_Assignment_
Pick every line from the data that holds the word "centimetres".
▼
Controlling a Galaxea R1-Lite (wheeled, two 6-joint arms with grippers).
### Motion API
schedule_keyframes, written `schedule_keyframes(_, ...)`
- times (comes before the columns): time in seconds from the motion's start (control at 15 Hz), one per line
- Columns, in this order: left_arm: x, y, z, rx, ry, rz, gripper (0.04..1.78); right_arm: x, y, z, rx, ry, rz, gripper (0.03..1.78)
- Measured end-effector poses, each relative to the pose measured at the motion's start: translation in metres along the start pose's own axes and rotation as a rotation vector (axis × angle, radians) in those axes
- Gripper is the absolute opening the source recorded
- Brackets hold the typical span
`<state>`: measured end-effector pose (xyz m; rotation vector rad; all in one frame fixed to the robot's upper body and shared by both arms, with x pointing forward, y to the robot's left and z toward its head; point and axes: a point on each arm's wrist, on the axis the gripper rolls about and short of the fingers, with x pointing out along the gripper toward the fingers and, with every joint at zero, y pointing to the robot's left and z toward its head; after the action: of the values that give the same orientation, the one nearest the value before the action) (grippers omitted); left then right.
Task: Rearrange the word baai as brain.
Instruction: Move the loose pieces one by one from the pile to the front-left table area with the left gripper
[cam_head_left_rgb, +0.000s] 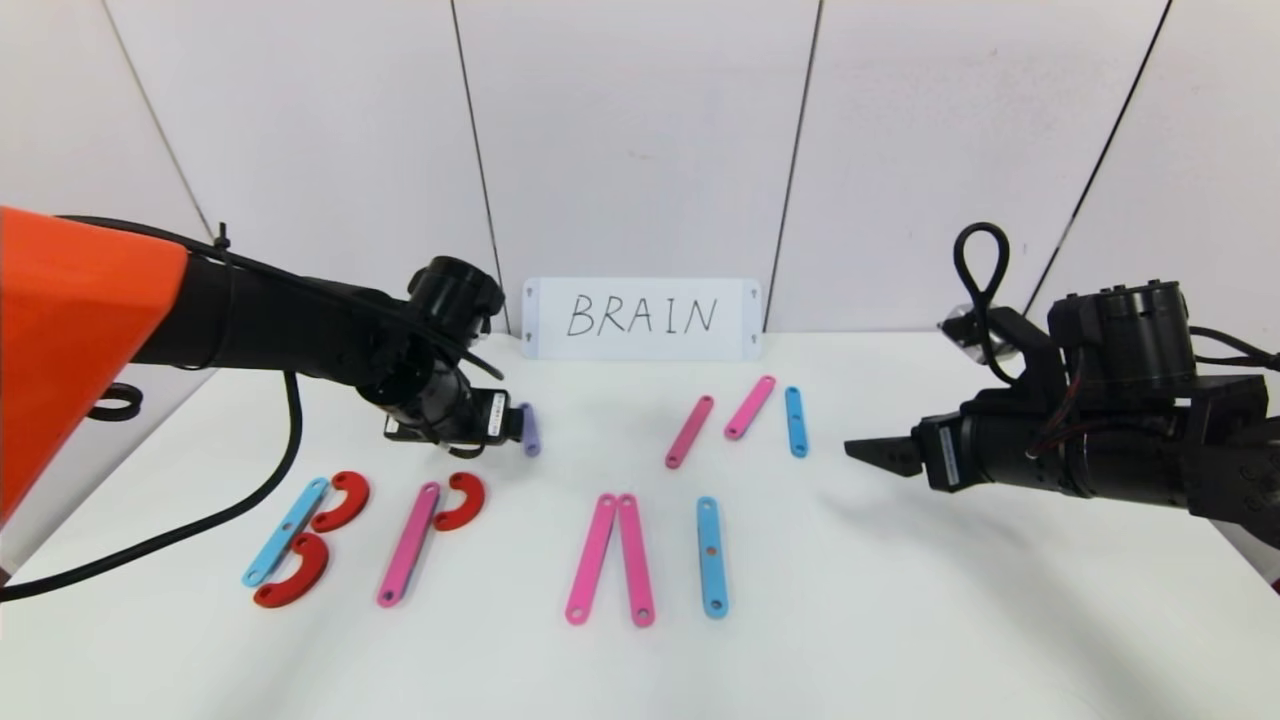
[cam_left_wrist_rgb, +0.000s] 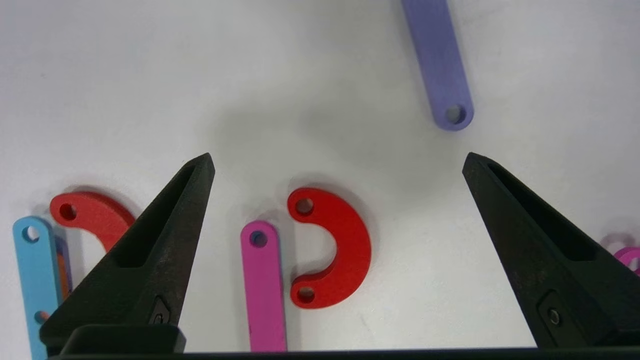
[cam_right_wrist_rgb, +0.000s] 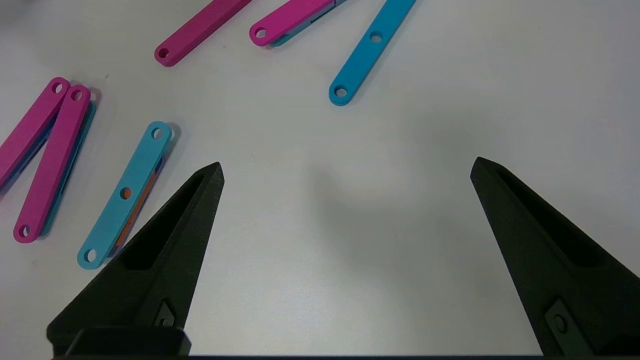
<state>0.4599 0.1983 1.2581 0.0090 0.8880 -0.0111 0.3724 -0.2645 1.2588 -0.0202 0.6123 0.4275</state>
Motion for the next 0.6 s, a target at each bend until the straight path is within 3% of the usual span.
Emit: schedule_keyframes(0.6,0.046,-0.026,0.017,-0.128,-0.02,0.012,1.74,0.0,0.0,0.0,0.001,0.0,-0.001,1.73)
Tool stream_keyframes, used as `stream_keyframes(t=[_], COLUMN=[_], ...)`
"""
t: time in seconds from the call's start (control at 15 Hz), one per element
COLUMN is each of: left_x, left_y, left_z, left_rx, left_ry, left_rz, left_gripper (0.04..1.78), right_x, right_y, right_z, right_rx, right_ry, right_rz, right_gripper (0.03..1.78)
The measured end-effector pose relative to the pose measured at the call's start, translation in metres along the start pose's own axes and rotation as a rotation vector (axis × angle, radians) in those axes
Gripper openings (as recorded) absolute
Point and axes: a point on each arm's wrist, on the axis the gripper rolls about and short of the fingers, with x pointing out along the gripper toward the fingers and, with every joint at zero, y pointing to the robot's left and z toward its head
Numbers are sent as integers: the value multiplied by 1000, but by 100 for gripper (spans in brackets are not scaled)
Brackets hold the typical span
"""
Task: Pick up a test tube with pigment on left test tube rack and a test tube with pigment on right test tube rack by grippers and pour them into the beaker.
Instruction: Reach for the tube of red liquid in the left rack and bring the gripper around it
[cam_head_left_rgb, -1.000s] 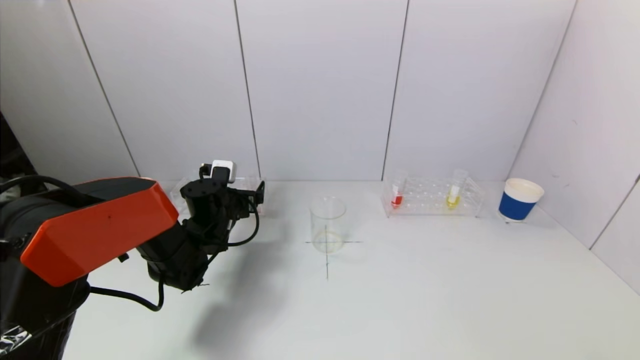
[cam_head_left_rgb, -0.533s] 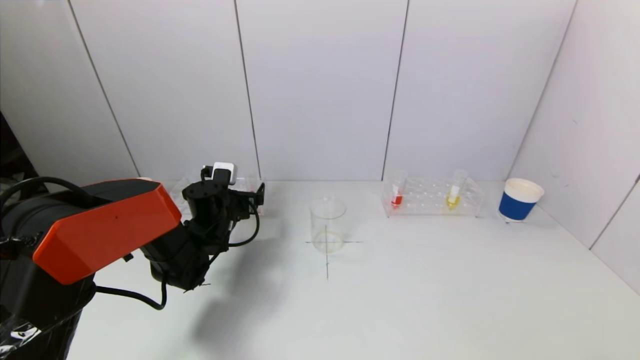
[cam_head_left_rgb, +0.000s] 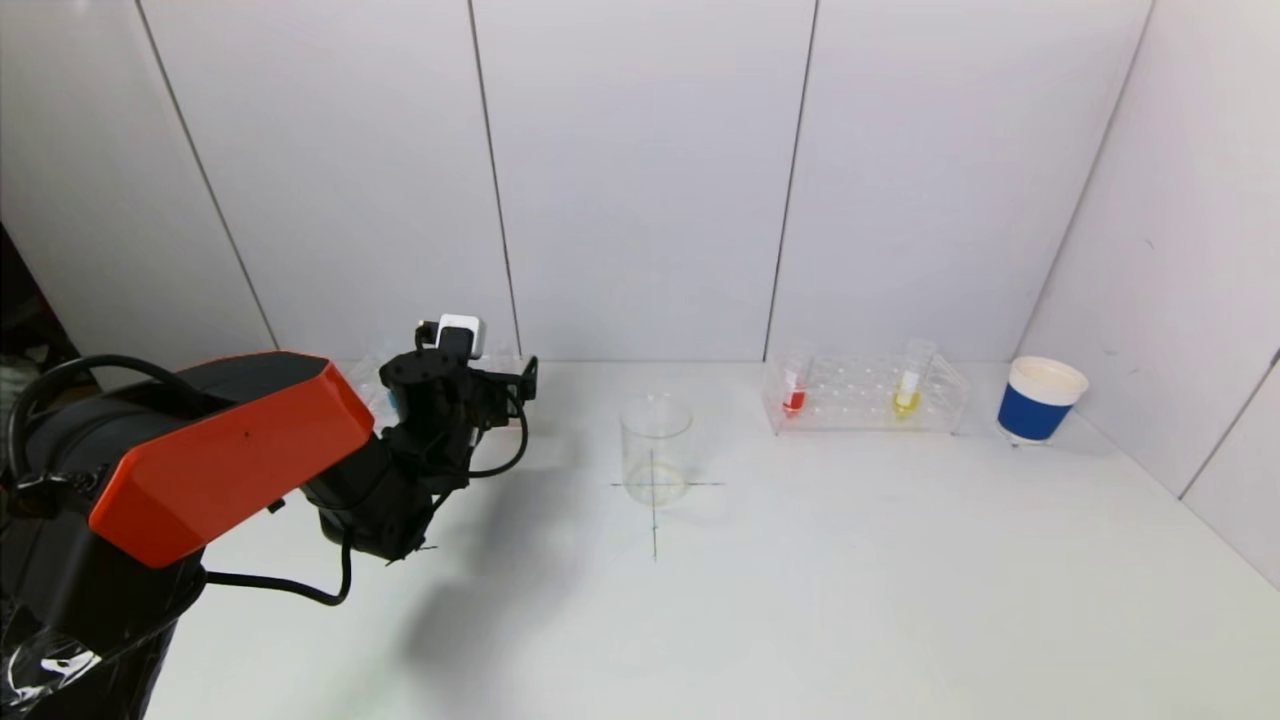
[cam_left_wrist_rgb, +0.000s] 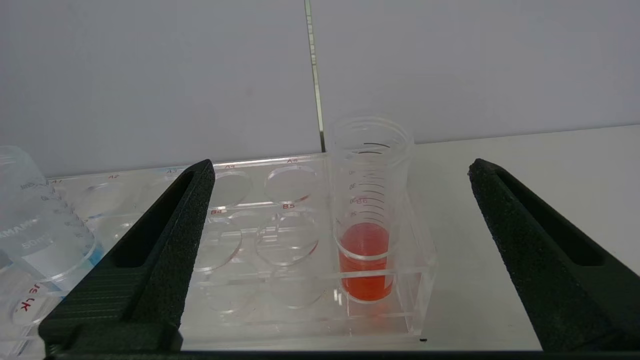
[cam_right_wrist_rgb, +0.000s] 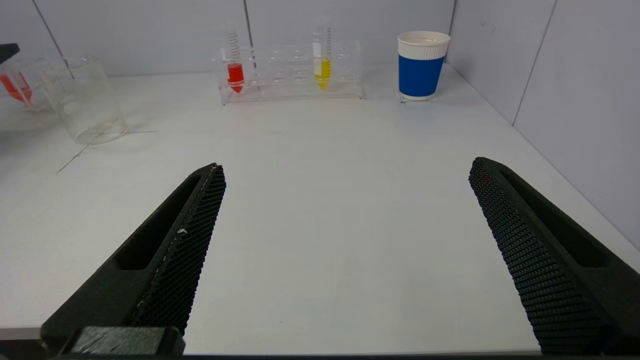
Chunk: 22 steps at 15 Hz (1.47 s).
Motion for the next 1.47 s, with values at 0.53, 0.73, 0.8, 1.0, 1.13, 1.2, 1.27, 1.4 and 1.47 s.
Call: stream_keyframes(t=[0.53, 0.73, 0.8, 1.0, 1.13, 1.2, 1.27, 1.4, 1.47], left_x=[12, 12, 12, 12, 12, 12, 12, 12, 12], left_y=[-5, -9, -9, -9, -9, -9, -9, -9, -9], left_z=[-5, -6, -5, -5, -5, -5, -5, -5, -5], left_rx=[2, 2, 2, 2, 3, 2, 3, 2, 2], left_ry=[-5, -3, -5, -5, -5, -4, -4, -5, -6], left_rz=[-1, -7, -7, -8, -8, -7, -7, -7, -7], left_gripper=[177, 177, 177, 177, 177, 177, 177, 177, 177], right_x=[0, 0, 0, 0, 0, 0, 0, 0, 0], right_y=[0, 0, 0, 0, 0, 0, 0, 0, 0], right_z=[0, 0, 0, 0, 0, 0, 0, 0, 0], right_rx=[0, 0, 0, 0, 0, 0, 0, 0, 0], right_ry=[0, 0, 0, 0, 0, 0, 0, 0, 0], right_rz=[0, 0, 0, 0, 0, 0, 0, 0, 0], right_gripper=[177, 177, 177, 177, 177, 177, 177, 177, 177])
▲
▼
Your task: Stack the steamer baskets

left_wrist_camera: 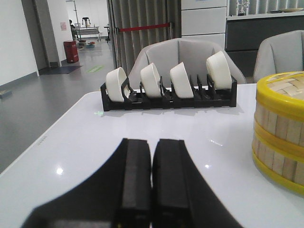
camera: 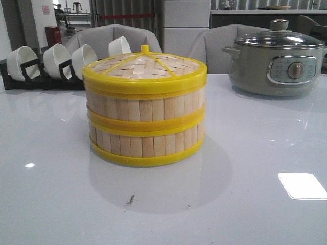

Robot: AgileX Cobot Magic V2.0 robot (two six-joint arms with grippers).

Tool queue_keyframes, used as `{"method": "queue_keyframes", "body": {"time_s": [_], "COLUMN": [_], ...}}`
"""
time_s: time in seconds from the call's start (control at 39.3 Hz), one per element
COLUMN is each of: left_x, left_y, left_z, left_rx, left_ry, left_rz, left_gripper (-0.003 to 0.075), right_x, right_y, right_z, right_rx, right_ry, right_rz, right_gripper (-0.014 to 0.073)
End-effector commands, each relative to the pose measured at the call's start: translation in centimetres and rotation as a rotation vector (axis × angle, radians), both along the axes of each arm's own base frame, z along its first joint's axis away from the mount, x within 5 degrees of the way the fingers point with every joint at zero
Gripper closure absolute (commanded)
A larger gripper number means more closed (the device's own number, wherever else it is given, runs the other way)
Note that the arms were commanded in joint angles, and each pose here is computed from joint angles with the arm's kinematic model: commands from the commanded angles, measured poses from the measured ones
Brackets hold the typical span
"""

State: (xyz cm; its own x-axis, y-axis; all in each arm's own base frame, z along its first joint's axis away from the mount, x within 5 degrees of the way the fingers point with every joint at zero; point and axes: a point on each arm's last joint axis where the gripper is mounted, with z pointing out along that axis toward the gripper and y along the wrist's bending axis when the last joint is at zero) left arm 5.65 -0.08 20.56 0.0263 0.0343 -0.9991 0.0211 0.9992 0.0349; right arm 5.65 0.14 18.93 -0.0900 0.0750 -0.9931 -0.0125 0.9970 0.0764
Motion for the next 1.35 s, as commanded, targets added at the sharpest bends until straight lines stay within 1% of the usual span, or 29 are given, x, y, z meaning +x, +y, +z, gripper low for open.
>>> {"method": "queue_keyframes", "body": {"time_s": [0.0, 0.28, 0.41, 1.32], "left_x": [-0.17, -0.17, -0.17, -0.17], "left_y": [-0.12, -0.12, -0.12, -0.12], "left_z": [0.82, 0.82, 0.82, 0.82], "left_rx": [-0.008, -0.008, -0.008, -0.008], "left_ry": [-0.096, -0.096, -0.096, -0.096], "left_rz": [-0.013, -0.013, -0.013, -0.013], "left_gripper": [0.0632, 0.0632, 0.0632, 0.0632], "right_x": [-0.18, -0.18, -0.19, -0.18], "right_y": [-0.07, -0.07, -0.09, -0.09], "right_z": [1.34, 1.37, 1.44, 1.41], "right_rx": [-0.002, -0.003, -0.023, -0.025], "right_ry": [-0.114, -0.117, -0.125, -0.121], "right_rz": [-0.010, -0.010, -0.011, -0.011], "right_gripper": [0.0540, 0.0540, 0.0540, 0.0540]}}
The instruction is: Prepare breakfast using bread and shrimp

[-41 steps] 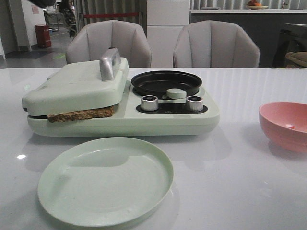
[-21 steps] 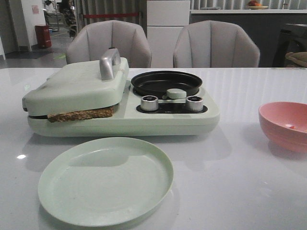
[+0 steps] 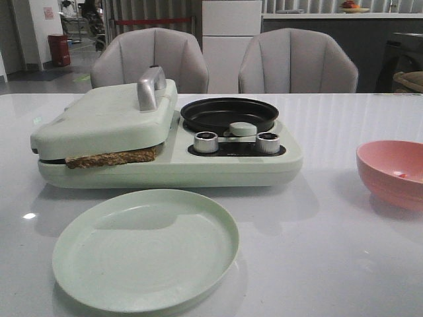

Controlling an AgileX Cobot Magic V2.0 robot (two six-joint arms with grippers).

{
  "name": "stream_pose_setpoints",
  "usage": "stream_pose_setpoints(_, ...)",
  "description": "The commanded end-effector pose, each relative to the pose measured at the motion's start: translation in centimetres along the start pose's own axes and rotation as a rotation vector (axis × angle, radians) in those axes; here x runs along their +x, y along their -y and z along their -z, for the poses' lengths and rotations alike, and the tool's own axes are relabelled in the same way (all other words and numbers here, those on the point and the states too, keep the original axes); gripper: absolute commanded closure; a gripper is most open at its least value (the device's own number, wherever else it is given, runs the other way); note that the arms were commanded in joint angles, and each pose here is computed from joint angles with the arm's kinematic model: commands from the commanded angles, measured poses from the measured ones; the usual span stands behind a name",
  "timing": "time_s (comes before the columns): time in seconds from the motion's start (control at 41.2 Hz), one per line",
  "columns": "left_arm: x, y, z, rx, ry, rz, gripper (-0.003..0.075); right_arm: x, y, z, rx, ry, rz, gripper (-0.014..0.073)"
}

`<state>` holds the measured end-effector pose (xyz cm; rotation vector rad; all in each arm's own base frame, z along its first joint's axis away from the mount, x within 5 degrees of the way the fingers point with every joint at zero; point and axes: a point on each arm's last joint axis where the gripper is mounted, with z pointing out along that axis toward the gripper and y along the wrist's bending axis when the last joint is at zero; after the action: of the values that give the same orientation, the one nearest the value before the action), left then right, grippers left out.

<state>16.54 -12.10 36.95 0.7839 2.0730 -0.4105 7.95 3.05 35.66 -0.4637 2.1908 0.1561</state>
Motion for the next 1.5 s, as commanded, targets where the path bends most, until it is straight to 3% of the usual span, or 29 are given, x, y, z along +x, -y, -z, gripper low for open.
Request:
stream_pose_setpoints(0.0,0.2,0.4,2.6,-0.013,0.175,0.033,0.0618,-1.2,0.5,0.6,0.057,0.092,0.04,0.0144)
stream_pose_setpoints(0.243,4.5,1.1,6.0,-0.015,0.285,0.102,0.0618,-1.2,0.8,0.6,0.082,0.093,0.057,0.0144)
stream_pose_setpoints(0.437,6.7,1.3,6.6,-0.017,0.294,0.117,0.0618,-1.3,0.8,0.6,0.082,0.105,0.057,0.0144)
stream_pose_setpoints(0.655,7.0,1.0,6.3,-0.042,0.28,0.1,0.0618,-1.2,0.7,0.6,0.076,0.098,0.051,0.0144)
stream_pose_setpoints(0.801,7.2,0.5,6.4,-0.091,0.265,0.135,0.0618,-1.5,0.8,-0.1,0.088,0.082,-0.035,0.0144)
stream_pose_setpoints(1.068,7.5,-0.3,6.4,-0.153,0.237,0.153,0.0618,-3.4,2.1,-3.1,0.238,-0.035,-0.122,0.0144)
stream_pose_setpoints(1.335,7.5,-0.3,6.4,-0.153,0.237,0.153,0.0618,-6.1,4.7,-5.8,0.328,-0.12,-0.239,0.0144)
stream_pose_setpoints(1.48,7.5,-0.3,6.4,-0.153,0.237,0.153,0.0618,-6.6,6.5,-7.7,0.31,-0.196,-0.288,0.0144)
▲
_Solution to the exercise_
End-effector commands, each relative to the pose measured at the call's start: translation in centimetres and rotation as a rotation vector (axis × angle, radians), both along the axes of each arm's own base frame, z along its first joint's axis away from the mount, x within 5 degrees of the way the fingers point with every joint at zero
  "description": "The commanded end-effector pose, each relative to the pose measured at the motion's start: translation in centimetres along the start pose's own axes and rotation as a rotation vector (axis × angle, radians) in those axes; here x runs along their +x, y along their -y and z along their -z, for the poses' lengths and rotations alike, and the tool's own axes are relabelled in the same way (all other words and numbers here, those on the point and the states too, keep the original axes); gripper: absolute commanded closure; a gripper is most open at its least value (the device's own number, wherever else it is given, runs the other way); note that the arms were commanded in joint angles, and each pose here is computed from joint angles with the arm's kinematic model: commands from the commanded angles, measured poses from the measured ones; the usual span stands behind a name",

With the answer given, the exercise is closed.